TRIBUNNEWS.COM, JAKARTA - DPR telah mengesahkan Rancangan Undang-undang nomor 17 tahun 2014 tentang MPR, DPR, DPD dan DPRD ( MD3) menjadi undang-undang pada rapat paripurna, Senin (12/2/2018).
Pengesahan tersebut dilakukan dewan setelah 8 dari 10 fraksi menyetujui.
Sementara dua fraksi yakni PPP dan NasDem meminta pengesahan ditunda.
Menteri Hukum dan HAM Yasonna Laoly yang hadir dalam rapat paripurna pengesahan UU MD3 mengatakan adanya fraksi yang meminta penundaan pengesahan menurutnya hal yang wajar.
Baca: UU MD3 Disahkan, Pasal Kontroversial Jadi Sorotan
Bila pun kemudian ada ketidakpuasan terhadap undang-undang tersebut maka dapat mengajukan uji materi ke Mahkamah Konstitusi.
"Bukan sekali dua kali ini UU ada berbeda pendapat.
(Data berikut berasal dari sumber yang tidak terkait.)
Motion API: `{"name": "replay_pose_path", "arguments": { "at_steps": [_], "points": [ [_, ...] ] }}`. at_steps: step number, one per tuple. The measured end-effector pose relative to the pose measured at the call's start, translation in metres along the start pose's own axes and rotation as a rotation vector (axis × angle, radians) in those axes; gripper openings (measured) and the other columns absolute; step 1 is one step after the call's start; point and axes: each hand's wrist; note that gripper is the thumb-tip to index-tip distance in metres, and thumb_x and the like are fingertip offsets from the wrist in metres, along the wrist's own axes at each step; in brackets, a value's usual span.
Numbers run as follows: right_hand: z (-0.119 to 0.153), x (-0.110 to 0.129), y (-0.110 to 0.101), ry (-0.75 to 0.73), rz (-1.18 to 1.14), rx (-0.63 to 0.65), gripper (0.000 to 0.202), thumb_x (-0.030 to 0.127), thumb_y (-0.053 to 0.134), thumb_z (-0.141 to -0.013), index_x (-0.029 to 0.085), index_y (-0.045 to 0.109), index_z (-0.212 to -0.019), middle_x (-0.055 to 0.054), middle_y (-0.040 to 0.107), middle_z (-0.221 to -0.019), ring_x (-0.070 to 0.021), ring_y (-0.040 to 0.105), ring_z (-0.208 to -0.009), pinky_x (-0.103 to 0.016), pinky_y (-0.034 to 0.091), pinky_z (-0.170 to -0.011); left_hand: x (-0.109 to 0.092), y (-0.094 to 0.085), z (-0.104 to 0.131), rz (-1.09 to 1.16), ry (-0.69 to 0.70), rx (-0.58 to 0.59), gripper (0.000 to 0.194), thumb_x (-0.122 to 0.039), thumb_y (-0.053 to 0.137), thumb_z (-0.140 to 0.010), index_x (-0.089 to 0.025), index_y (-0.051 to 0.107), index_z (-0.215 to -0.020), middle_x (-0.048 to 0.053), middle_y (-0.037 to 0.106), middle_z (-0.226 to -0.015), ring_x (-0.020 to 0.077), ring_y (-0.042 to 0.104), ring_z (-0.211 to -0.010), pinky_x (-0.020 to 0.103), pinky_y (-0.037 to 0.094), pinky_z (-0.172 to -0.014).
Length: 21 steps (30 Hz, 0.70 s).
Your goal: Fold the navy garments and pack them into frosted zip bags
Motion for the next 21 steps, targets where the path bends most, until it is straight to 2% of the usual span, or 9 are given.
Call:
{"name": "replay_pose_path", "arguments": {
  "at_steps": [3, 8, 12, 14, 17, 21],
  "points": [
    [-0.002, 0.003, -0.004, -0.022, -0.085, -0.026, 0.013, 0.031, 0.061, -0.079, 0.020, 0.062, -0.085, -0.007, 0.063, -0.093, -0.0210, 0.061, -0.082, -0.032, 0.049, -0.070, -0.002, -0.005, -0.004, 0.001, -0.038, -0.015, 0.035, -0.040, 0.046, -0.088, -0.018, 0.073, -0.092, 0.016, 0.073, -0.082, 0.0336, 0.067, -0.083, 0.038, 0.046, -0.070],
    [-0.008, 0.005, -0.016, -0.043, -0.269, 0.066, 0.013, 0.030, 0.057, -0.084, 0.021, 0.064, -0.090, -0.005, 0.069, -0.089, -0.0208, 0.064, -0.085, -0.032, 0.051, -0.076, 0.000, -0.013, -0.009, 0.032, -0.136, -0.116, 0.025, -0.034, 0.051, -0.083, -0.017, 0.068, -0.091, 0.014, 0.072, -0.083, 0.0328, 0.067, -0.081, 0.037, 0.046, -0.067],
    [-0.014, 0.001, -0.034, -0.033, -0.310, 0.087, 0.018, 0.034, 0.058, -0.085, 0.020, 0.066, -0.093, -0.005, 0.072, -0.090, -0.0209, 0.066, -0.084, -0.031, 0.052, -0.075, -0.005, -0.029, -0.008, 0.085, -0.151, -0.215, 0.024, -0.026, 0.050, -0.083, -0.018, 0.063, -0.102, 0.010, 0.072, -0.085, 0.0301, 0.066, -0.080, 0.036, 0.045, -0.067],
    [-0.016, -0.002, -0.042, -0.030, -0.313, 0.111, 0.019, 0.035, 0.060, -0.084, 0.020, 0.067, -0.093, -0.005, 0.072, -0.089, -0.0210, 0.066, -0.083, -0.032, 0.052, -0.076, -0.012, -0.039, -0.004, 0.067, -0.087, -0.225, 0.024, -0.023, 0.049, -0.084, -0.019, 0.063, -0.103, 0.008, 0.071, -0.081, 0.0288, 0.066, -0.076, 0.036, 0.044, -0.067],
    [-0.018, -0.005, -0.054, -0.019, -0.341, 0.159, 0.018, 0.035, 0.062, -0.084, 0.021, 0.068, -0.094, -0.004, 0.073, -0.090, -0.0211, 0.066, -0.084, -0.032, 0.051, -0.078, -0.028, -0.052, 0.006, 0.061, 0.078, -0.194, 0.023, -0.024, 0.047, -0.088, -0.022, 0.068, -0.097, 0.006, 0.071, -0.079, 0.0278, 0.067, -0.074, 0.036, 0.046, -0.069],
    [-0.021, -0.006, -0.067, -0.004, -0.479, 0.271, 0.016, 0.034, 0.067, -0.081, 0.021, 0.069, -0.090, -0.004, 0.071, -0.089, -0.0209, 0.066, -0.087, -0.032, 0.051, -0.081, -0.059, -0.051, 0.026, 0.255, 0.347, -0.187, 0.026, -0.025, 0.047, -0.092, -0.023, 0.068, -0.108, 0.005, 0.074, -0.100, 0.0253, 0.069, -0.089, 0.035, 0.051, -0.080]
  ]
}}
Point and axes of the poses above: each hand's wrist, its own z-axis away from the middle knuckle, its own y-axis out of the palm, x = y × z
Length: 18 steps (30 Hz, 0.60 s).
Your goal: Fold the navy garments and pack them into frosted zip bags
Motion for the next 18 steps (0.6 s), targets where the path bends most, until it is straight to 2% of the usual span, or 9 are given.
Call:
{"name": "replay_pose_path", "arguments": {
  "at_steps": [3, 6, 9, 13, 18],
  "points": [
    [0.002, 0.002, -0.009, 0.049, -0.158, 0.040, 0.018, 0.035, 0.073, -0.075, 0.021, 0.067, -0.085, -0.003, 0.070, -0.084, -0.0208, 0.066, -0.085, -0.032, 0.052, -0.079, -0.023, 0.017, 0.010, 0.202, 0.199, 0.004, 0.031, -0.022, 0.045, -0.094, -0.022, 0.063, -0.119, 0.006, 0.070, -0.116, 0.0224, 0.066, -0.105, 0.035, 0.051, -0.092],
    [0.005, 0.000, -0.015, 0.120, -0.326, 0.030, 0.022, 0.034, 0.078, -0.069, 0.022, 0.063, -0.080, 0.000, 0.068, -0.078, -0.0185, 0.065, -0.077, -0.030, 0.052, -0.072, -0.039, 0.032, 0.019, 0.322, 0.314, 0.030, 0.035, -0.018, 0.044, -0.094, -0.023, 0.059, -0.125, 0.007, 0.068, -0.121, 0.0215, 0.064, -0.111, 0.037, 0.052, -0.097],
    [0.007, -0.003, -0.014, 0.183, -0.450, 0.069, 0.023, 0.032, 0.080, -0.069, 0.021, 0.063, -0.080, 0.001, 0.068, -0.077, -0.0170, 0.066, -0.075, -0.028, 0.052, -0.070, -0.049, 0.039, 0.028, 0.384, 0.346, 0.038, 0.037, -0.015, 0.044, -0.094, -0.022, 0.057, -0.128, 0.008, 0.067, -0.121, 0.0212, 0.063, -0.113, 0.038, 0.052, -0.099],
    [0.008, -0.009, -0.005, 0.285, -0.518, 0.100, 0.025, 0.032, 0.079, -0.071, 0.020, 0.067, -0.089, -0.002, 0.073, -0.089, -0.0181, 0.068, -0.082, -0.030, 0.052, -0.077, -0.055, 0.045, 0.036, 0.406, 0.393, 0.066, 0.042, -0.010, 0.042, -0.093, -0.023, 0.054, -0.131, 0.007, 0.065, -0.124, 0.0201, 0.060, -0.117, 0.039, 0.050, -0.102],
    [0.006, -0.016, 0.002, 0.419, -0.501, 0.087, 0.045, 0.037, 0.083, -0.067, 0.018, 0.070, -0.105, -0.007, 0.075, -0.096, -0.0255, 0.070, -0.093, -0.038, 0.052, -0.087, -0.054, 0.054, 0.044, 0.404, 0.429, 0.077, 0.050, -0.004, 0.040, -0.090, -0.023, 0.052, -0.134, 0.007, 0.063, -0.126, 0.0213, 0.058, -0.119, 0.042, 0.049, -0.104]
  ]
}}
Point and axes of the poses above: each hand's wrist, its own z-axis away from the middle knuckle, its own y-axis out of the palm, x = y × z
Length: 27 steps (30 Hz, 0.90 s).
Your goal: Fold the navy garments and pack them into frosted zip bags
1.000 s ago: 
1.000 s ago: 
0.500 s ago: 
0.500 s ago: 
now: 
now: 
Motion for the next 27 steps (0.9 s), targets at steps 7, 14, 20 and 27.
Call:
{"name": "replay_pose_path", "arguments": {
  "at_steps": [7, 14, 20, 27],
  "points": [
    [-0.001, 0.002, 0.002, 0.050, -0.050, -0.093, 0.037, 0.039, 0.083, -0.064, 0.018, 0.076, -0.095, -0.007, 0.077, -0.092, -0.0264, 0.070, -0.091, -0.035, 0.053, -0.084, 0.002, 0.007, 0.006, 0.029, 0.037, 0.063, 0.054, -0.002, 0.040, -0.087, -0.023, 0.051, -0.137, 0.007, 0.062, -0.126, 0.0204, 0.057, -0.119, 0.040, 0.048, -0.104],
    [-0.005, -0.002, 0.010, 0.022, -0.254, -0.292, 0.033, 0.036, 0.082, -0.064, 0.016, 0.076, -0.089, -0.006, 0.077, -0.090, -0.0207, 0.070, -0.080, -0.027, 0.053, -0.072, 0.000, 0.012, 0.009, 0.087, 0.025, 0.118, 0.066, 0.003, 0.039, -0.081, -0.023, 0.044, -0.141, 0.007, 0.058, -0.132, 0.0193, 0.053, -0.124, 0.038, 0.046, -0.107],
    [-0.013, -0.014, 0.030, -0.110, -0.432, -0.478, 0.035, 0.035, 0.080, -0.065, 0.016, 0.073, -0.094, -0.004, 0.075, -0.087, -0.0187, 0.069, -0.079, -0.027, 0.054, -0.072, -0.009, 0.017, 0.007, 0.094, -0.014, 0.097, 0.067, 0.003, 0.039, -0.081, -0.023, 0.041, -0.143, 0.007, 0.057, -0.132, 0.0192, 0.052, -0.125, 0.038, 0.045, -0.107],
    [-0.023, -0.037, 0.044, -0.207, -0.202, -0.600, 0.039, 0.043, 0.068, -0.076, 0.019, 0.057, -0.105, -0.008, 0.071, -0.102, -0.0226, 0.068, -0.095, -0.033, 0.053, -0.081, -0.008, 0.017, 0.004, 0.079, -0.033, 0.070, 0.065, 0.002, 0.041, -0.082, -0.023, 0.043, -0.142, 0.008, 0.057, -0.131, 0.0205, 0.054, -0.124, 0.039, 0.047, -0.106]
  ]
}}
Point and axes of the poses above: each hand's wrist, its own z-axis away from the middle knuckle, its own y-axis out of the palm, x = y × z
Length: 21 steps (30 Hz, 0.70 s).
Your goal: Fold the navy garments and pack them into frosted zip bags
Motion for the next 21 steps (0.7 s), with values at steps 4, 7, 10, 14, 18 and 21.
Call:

Sah-sah sajalah. Kalau nanti ada gilirannya yang mau nguji (ke MK) silakan saja. Itu kan biasa,” ujar Yasonna usai paripurna di Kompleks Parlemen, Senayan, Jakarta, Senin, (12/2/2018),
Adapun sejumlah pasal yang menjadi sorotan salah satunya mengenai pasal 245 UU MD3 yang menyebutkan pemeriksaan anggota dewan yang terlibat tindak pidana harus seizin Mahkamah Kehormatan Dewan (MKD) menurut Yasonna sudah sesuai dengan ketentuan MK.
Pemeriksaan tetap harus seizin presiden dengan pertimbangan MKD.
"Pada putusan MK di katakan harus mengenai persetujuan presiden ya itu aja. Kalaupun ada ditambah anak kalimat, mempertimbangkan MK itu hanya mempertimbangkan, tidak ada kewajiban," katanya.
Sementara itu terkait dengan asal 122 huruf K yang mengatur mengenai penghinaan parlemen menurut Yasonna merupakan hal yang wajar.
Aturan tersebut juga diterapkan disejumlah negara.
"Kalau tidak setuju ya sudah lah, merasa itu melanggar hak, ada MK, tidak apa-apa biar berjalan aja," pungkasnya.